EXERCISE DIRECTIONS:
Down to the last line, reproduce the data below exactly.

SUPPLIED INFORMATION:
━━━━━━

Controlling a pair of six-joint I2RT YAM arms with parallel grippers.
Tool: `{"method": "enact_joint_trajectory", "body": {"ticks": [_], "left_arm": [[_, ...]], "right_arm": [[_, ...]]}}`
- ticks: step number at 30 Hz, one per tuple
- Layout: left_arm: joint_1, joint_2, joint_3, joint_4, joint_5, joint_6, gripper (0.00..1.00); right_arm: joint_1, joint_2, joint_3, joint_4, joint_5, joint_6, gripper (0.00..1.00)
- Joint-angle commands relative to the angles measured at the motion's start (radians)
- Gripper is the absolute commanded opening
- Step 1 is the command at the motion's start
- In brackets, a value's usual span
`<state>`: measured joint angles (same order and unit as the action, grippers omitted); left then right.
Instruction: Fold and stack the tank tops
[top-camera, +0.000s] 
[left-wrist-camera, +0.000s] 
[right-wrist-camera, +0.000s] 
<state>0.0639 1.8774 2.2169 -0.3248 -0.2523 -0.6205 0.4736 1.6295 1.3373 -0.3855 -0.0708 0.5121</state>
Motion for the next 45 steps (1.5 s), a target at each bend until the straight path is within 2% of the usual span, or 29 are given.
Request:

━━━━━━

OUTPUT OF THE TASK:
Controlling a pair of six-joint I2RT YAM arms with parallel grippers.
Tool: `{"method": "enact_joint_trajectory", "body": {"ticks": [_], "left_arm": [[_, ...]], "right_arm": [[_, ...]]}}`
- ticks: step number at 30 Hz, one per tuple
- Layout: left_arm: joint_1, joint_2, joint_3, joint_4, joint_5, joint_6, gripper (0.00..1.00); right_arm: joint_1, joint_2, joint_3, joint_4, joint_5, joint_6, gripper (0.00..1.00)
- Joint-angle commands relative to the angles measured at the motion's start (radians)
- Gripper is the absolute commanded opening
- Step 1 is the command at the motion's start
- In brackets, a value's usual span
`<state>`: measured joint angles (same order and unit as the action, grippers omitted); left then right.
Instruction: Fold and stack the tank tops
[top-camera, +0.000s] 
[left-wrist-camera, +0.000s] 
[right-wrist-camera, +0.000s] 
<state>0.0639 1.8774 2.2169 -0.3248 -0.2523 -0.6205 0.4736 1.6295 1.3373 -0.3855 -0.0708 0.5121</state>
Motion for the next 45 steps (1.5 s), a target at each bend until the straight path is within 2% of the usual span, or 29 are given.
Request:

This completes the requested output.